While backups can be uploaded through the web interface, the dedicated s3 command line interface can be used to do it from the command line and through backup automation scripts. If backups are to be kept for a very long time, and recovery time isn’t a concern, backups can be transferred to Amazon Glacier service, providing much cheaper long-term storage. Files (amazon objects) are logically stored in a huge flat container named bucket. S3 presents a REST interface to its internals. You can use this API to perform CRUD operations on buckets and objects, as well as to change permissions and configurations on both.
The primary distribution method for the AWS CLI on Linux, Windows, and macOS is pip, a package manager for Python. Instruction can be found here.

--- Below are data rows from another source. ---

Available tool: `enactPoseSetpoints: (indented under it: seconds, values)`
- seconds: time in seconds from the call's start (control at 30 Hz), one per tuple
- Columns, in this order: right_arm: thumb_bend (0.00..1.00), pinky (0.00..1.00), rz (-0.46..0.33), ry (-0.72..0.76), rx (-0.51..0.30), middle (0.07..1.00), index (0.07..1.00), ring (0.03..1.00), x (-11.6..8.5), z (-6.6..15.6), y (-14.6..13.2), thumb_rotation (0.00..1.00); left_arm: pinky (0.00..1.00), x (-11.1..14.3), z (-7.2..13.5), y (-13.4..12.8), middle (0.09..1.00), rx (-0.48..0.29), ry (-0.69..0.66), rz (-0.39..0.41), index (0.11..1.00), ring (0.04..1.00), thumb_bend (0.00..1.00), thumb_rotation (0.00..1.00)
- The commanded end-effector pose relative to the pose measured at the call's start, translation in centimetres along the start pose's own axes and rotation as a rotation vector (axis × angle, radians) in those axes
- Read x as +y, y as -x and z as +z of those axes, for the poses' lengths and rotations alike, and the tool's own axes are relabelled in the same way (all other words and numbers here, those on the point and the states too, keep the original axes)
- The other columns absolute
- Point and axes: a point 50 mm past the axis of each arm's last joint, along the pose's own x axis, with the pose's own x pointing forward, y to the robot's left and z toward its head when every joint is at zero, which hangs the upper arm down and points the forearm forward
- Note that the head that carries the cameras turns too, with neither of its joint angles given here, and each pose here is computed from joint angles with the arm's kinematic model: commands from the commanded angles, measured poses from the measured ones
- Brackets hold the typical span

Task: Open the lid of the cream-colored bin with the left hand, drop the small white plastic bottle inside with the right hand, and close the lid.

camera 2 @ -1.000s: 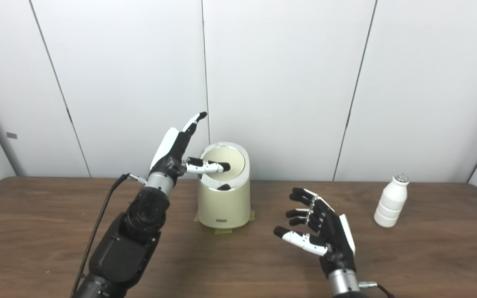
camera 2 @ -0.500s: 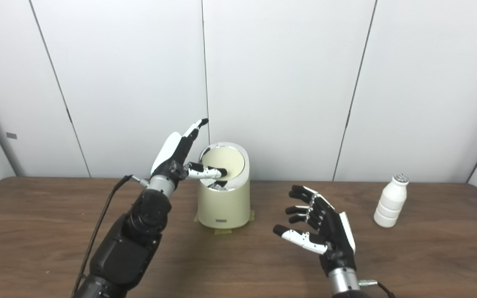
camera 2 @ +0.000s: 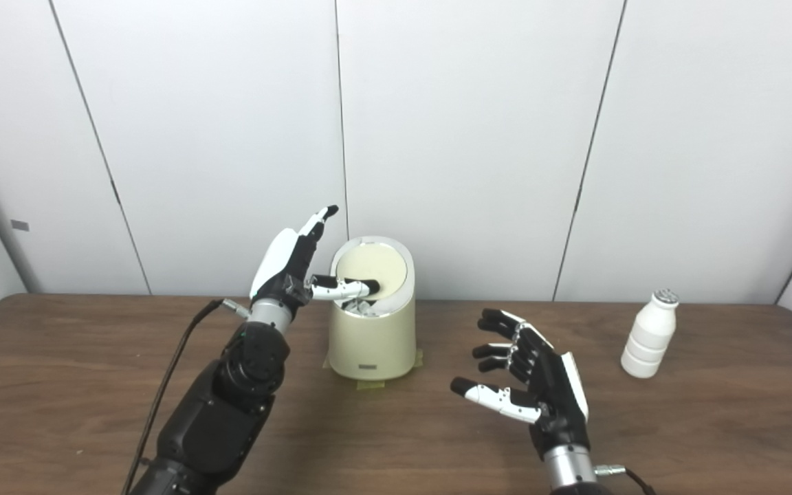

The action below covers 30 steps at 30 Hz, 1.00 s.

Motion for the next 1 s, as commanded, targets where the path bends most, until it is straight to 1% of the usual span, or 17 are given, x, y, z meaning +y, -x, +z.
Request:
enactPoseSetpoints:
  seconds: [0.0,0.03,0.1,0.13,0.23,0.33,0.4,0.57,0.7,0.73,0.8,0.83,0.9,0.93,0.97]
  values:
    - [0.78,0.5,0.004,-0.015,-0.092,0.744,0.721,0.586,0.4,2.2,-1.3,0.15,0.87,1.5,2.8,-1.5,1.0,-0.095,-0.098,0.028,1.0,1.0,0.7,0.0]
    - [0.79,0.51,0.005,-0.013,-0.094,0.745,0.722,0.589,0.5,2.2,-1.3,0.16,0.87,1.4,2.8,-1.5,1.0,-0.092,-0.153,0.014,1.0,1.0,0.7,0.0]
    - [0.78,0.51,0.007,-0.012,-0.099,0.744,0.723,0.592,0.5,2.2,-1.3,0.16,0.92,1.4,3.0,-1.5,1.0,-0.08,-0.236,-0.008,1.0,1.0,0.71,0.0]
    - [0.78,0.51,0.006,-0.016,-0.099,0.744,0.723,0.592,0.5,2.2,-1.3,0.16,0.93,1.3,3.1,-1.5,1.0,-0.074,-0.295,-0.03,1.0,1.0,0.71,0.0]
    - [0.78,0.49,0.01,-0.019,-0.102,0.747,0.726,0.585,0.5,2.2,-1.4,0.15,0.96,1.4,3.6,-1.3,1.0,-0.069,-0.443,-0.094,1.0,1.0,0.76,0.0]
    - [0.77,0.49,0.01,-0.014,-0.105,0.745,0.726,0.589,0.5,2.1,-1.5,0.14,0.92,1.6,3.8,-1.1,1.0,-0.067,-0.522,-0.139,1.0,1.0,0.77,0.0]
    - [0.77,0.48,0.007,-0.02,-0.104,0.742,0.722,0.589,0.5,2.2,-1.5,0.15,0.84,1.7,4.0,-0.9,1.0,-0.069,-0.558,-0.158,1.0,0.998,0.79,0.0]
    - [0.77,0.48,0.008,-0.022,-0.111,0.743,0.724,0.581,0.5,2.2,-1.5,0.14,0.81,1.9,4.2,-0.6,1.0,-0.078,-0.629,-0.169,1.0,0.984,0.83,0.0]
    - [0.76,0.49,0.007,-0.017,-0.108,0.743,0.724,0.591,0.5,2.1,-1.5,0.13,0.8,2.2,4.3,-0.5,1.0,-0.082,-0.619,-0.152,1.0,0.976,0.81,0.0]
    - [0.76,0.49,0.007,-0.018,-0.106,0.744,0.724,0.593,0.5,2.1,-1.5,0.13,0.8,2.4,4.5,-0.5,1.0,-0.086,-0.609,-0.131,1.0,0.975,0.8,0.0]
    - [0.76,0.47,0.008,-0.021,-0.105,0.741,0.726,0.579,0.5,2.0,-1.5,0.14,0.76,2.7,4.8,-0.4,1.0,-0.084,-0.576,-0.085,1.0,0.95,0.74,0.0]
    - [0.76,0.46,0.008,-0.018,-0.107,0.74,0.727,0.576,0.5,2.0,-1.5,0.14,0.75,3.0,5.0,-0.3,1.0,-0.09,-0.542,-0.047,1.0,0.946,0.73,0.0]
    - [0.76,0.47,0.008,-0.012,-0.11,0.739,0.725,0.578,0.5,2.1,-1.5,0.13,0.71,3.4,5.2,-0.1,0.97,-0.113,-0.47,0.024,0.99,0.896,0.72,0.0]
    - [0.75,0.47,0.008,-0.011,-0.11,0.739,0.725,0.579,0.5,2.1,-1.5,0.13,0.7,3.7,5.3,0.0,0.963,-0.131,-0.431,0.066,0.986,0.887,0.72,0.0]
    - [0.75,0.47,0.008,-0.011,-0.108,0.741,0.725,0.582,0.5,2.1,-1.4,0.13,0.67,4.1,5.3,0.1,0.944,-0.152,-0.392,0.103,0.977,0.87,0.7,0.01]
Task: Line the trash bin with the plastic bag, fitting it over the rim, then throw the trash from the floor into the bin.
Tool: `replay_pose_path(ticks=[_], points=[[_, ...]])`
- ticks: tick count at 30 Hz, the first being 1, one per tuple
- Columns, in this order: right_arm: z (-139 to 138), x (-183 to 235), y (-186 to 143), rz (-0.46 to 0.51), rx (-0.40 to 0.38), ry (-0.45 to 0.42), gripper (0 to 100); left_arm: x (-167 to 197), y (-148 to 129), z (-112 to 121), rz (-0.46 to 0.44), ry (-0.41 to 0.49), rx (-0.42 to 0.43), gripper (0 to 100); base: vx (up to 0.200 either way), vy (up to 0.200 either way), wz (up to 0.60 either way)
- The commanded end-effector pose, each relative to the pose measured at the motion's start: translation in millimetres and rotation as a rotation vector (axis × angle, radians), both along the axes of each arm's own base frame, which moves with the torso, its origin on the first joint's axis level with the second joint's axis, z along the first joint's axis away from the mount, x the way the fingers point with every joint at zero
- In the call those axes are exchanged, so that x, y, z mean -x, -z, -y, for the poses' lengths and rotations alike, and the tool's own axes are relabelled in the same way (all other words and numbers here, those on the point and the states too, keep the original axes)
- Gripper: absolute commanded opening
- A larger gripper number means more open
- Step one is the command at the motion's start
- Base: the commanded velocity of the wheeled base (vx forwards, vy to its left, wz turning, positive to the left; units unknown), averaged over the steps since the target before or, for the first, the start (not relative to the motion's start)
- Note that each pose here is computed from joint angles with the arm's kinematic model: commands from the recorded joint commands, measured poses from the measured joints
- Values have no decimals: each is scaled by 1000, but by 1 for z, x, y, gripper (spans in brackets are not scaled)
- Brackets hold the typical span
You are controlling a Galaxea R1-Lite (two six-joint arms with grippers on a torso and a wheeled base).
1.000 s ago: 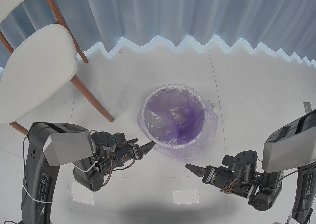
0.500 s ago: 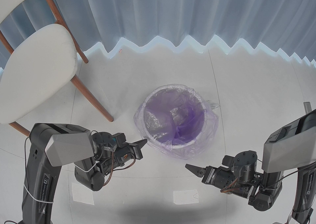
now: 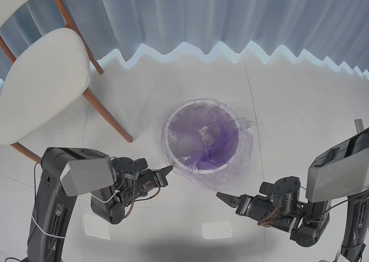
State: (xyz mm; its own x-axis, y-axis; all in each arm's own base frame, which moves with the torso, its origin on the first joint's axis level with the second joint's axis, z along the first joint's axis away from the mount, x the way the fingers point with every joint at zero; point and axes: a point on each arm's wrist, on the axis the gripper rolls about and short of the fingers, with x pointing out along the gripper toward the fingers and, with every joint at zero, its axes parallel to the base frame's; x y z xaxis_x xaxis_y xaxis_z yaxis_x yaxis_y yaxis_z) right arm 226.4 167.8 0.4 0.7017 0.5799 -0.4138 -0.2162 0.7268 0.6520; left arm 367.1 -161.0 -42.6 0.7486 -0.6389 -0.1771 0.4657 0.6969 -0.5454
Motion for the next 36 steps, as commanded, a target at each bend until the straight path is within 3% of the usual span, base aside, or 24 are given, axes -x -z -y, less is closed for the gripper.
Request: replay_pose_path(ticks=[1,4,23,24,36], points=[[-1,0,-1,12,-11,-1,100,-2,9,1,-39,-8,24,0,0,0,0],[-1,0,0,8,-8,-1,100,-6,10,-3,-67,-28,58,0,0,0,0],[-2,-2,13,-22,16,-2,100,-4,18,-3,-113,-30,40,0,0,0,0],[-2,-2,13,-22,16,-2,100,-3,19,-3,-118,-29,37,100,0,0,0],[-2,-2,12,-20,13,1,100,2,17,-10,-112,-39,55,100,0,0,0]])
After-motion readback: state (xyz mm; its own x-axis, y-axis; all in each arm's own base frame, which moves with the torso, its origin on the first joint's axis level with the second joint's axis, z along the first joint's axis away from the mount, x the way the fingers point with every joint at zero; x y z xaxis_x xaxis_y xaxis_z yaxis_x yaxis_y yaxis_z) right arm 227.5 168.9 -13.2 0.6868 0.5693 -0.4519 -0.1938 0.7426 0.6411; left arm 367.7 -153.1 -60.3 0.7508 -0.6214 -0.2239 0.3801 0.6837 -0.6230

aws s3 cp severalnines.sql s3://severalnine-sbucket/mysql_backups
By default S3 provides eleven 9s object durability. It means that if you store 1.000.000.000 (1 billion) objects into it, you can expect to lose 1 object every 10 years on average. The way S3 achieves that impressive number of 9s is by replicating the object automatically in multiple Availability Zones, which we’ll talk about in another post. Amazon has regional datacenters all around the world.
Microsoft Azure Storage
Microsoft’s public cloud platform, Azure, has storage options with their control line interface. Information can be found here. The open-source, cross-platform Azure CLI provides a set of commands for working with the Azure platform. It gives much of the functionality seen in the Azure portal, including rich data access.

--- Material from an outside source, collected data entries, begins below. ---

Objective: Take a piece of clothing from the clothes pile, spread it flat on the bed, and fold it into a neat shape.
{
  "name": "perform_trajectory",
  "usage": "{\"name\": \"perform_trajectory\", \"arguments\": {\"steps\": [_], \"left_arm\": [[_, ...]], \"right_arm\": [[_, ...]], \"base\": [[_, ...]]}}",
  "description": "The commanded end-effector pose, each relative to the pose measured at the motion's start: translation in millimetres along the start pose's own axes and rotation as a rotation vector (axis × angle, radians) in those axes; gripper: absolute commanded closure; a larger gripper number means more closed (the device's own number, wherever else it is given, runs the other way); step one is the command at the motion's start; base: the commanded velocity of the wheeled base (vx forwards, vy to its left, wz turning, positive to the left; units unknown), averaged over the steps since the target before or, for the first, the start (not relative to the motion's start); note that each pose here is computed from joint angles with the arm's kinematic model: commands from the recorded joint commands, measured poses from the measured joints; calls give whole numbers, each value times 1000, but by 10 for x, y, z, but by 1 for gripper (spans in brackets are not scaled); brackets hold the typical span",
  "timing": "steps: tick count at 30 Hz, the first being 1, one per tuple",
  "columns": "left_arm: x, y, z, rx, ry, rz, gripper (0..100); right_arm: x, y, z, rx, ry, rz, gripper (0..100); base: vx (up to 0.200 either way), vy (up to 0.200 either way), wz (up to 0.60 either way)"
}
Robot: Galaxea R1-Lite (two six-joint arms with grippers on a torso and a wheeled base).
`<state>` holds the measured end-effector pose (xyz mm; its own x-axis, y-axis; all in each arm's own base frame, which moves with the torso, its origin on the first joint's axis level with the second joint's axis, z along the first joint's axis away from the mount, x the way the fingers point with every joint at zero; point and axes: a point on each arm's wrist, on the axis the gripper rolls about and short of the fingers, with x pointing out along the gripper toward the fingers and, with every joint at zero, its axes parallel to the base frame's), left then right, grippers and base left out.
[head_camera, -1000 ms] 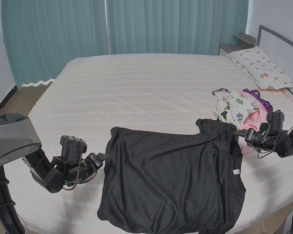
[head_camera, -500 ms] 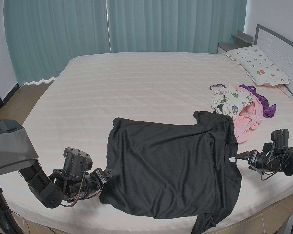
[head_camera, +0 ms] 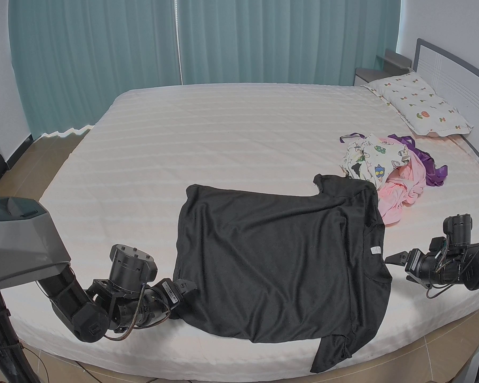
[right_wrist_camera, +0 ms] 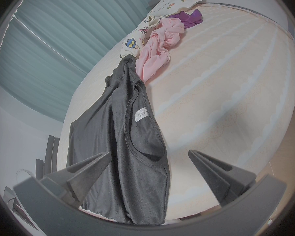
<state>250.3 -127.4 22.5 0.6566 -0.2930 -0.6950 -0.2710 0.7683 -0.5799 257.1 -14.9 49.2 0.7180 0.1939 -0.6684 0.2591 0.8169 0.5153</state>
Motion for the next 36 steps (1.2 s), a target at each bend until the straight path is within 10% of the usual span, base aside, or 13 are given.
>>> {"name": "perform_trajectory", "arguments": {"steps": [1,4,5,36], "left_arm": [[49,10,-26,4,11,10,0],[80,-9,-72,15,25,9,0],[96,-2,-88,19,31,14,100],[-342,226,-33,218,166,304,100]], "right_arm": [[5,-2,-2,1,2,0,0],[7,4,-6,-1,3,1,0],[7,4,-6,-1,3,1,0],[169,-101,-126,4,82,-42,0]], "base": [[0,0,0],[0,0,0],[0,0,0],[0,0,0]]}}
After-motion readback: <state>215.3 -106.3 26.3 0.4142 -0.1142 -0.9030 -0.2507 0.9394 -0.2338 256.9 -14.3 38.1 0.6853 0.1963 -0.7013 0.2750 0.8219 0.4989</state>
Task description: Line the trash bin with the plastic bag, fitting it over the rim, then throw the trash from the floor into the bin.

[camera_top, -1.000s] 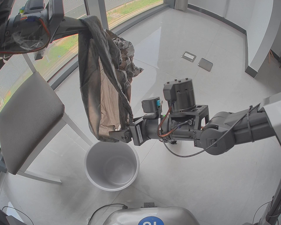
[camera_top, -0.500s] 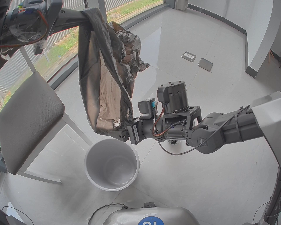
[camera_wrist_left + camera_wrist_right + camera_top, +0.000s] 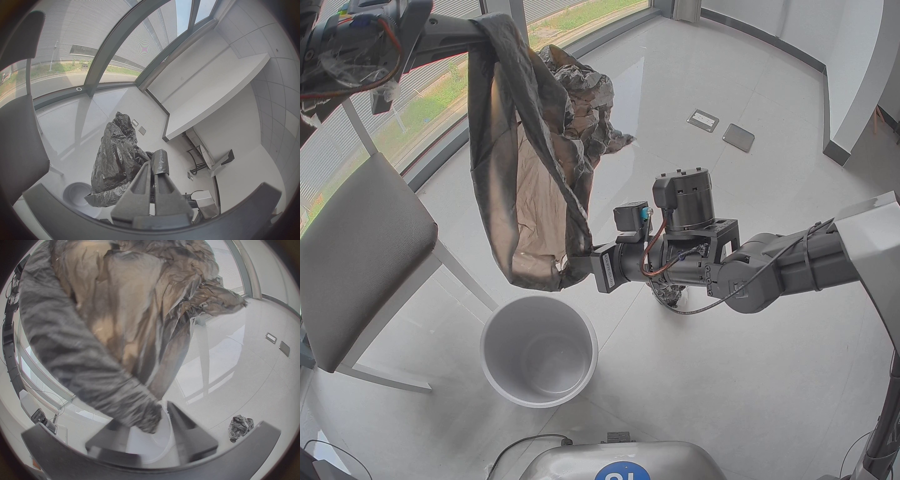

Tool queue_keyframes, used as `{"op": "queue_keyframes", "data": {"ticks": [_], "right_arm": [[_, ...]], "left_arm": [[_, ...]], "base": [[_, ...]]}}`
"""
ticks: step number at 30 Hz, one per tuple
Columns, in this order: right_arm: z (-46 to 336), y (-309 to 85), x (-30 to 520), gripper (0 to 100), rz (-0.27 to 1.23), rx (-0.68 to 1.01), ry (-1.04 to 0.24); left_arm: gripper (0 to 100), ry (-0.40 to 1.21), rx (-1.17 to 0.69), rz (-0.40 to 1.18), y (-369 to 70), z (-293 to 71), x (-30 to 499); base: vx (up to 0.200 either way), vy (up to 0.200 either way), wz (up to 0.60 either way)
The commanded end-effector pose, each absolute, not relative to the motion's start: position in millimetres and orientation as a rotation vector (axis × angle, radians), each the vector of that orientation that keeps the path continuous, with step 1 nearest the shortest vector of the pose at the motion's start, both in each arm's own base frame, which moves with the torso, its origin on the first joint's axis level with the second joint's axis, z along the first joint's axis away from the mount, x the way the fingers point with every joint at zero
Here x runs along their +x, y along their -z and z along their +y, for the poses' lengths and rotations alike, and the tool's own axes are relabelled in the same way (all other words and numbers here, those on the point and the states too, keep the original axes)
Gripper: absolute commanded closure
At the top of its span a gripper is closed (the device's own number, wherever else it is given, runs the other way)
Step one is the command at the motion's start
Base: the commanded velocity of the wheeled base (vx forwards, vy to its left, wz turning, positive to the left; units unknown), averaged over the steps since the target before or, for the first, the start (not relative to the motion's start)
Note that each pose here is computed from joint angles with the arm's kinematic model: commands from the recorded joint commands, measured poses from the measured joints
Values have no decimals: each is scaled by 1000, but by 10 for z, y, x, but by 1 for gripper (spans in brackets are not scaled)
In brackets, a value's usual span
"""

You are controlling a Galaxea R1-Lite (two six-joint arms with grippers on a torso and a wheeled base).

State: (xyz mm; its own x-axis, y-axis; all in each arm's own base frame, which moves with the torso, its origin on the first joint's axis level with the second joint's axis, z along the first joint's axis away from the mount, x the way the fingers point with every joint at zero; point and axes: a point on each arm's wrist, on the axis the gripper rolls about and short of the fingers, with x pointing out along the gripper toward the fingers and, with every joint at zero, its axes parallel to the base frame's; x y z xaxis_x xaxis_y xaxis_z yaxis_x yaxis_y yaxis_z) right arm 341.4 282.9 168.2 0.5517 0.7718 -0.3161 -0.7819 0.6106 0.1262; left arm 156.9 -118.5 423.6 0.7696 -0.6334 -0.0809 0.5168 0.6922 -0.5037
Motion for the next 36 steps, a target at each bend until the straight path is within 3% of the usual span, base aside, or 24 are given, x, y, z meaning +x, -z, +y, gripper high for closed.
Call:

The installation of Azure CLI is fairly simple, you can find instructions here. Below you can find how to transfer your backup to Microsoft storage.
az storage blob upload --container-name severalnines --file severalnines.sql --name severalnines_backup
Hybrid Storage for MySQL and MariaDB backups
With the growing public and private cloud storage industry, we have a new category called hybrid storage. This technology allows the files to be stored locally, with changes automatically synced to remote in the cloud. Such an approach is coming from the need of having recent backups stored locally for fast restore (lower RTO), as well as business continuity objectives.
The important aspect of efficient resource usage is to have separate backup retentions. Data that is stored locally, on redundant disk drives would be kept for a shorter period while cloud backup storage would be held for a longer time. Many times the requirement for longer backup retention comes from legal obligations for different industries (like telecoms having to store connection metadata). Cloud providers like Google Cloud Services, Microsoft Azure and Amazon S3 each offer virtually unlimited storage, decreasing local space needs. It allows you to retain your backup files longer, for as long as you would like and not have concerns around local disk space.
When scheduling backup with ClusterControl, each of the backup methods are configurable with a set of options on how you want the backup to be executed. The most important for the hybrid cloud storage would be:
- Network throttling
- Encryption with the build in key management
- Retention period for the local backups
- Retention period for the cloud backups
The cloud has changed the data backup industry. Because of its affordable price point, smaller businesses have an offsite solution that backs up all of their data.
Your company can take advantage of cloud scalability and pay-as-you-go pricing for growing storage needs. You can design a backup strategy to provide both local copies in the datacenter for immediate restoration, and a seamless gateway to cloud storage services from AWS, Google and Azure.
Advanced TLS and AES 256-bit encryption and compression features support secure backups that take up significantly less space in the cloud.